O resultado de junho foi composto por déficits de R$ 47,2 bilhões do Governo Central, R$ 6,6 bilhões dos governos regionais e R$ 1,5 bilhão das empresas estatais.
Gastos com juros avançam
As despesas com juros nominais somaram R$ 110,7 bilhões em junho, acima dos R$ 61 bilhões registrados no mesmo mês do ano passado.
Segundo o Banco Central, o aumento foi influenciado principalmente pela piora no resultado das operações de swap cambial, que passaram de um ganho de R$ 20,9 bilhões em junho de 2025 para uma perda de R$ 9,3 bilhões em junho deste ano.
Nos últimos 12 meses, os gastos com juros alcançaram R$ 1,16 trilhão, o equivalente a 8,8% do PIB. No mesmo período encerrado em junho de 2025, o total era de R$ 912,3 bilhões, ou 7,41% do PIB.
Com isso, o déficit nominal — que inclui o resultado primário e o pagamento de juros — foi de R$ 166 bilhões em junho. Em 12 meses, o déficit nominal acumulado chegou a R$ 1,31 trilhão, equivalente a 9,99% do PIB, alta de 0,38 ponto percentual em relação ao mês anterior.
Dívida pública cresce
A Dívida Líquida do Setor Público (DLSP) alcançou 68,5% do PIB, o equivalente a R$ 9 trilhões, em junho.

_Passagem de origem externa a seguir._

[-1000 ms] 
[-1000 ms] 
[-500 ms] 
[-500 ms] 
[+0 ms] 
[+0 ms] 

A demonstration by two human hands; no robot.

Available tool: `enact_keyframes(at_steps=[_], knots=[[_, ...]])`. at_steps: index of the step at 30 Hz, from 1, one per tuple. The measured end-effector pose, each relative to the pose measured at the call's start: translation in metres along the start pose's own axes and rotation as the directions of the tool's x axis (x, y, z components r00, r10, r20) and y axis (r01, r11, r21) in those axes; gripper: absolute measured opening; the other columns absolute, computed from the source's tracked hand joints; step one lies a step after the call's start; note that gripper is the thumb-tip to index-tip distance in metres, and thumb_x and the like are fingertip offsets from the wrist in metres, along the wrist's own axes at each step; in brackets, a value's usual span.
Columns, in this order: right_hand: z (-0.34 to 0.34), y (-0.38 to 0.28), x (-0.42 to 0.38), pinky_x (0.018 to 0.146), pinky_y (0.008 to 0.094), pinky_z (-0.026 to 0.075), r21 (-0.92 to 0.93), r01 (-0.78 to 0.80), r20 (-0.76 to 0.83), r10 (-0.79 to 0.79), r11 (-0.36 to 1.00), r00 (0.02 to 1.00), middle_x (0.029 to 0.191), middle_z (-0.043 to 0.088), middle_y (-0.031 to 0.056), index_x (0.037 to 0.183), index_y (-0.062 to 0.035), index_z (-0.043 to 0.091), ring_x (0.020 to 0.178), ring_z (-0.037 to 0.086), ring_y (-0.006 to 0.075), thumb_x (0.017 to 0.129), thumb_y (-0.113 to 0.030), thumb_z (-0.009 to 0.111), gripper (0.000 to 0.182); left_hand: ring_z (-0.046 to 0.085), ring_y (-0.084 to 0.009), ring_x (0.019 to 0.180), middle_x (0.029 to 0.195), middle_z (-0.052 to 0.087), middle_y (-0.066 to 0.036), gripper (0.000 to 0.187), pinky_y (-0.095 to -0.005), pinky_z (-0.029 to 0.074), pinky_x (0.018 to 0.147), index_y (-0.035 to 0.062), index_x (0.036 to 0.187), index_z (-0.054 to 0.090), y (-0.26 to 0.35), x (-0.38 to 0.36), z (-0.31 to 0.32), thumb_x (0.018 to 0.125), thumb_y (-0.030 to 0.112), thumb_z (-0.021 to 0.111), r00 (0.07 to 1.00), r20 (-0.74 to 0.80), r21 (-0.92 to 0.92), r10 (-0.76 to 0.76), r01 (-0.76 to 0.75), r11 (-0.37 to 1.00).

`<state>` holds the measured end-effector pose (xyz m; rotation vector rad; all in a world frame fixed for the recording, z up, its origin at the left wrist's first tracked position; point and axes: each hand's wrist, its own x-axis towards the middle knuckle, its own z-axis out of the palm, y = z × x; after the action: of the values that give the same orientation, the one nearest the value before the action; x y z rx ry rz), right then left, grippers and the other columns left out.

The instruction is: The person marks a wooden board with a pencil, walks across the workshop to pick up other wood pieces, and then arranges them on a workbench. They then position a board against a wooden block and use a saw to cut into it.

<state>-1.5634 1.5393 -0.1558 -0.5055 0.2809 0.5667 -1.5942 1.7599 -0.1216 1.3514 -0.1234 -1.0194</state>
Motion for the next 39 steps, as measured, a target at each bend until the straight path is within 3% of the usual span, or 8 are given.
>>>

O indicador avançou 0,6 ponto percentual no mês.
Segundo o Banco Central, o aumento refletiu principalmente os juros nominais apropriados, o déficit primário e outros ajustes da dívida externa líquida, parcialmente compensados pela desvalorização cambial de 2,4% e pelo crescimento do PIB nominal.
Já a Dívida Bruta do Governo Geral (DBGG), que engloba governo federal, INSS e governos estaduais e municipais, subiu para 81,9% do PIB, equivalente a R$ 10,8 trilhões. O indicador aumentou 0,9 ponto percentual em relação a maio.
De acordo com o Banco Central, a elevação foi impulsionada principalmente pela incorporação dos juros nominais e pelas emissões líquidas de dívida, parcialmente compensadas pelo crescimento do PIB nominal.